::: DATA EXTRACT
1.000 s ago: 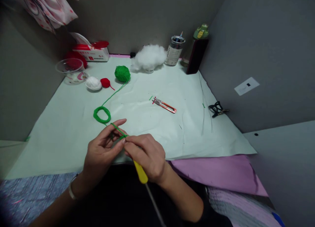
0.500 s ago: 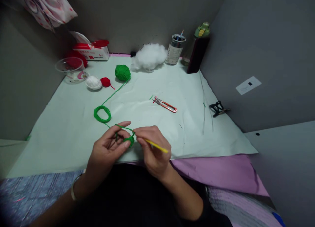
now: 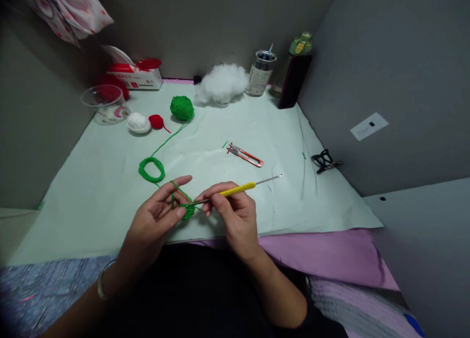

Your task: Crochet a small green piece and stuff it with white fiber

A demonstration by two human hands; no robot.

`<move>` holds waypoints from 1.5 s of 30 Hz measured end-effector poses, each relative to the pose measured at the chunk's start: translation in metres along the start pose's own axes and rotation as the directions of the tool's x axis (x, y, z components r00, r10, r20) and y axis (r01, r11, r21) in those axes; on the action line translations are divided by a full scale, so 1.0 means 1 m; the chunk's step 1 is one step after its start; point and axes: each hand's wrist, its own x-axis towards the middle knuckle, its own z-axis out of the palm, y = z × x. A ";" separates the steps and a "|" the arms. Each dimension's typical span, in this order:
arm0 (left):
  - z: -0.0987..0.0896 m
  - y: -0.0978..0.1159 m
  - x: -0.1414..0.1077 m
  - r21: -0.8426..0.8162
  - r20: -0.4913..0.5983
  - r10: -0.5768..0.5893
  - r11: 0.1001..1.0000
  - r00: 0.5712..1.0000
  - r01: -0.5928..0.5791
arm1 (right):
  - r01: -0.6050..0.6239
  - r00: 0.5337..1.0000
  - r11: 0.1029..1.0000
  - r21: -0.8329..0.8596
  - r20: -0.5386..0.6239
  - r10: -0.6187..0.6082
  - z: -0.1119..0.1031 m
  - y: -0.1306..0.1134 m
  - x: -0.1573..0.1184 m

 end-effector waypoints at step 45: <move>-0.005 -0.005 0.002 -0.070 -0.027 -0.050 0.996 0.998 0.048 | 0.585 0.801 0.511 -0.629 0.349 -0.487 0.004 0.008 -0.012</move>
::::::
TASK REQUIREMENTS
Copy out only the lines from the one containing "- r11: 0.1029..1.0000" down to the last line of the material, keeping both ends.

RESPONSE TO THIS TASK
  - r11: 0.1029..1.0000
  - r21: -0.8329..0.8596
  - r20: -0.5386..0.6239
  - r10: -0.6187..0.6082
  - z: -0.1119..0.1031 m
  - y: -0.1306..0.1134 m
  - x: -0.1573..0.1184 m

 end-effector waypoints at step 45: <move>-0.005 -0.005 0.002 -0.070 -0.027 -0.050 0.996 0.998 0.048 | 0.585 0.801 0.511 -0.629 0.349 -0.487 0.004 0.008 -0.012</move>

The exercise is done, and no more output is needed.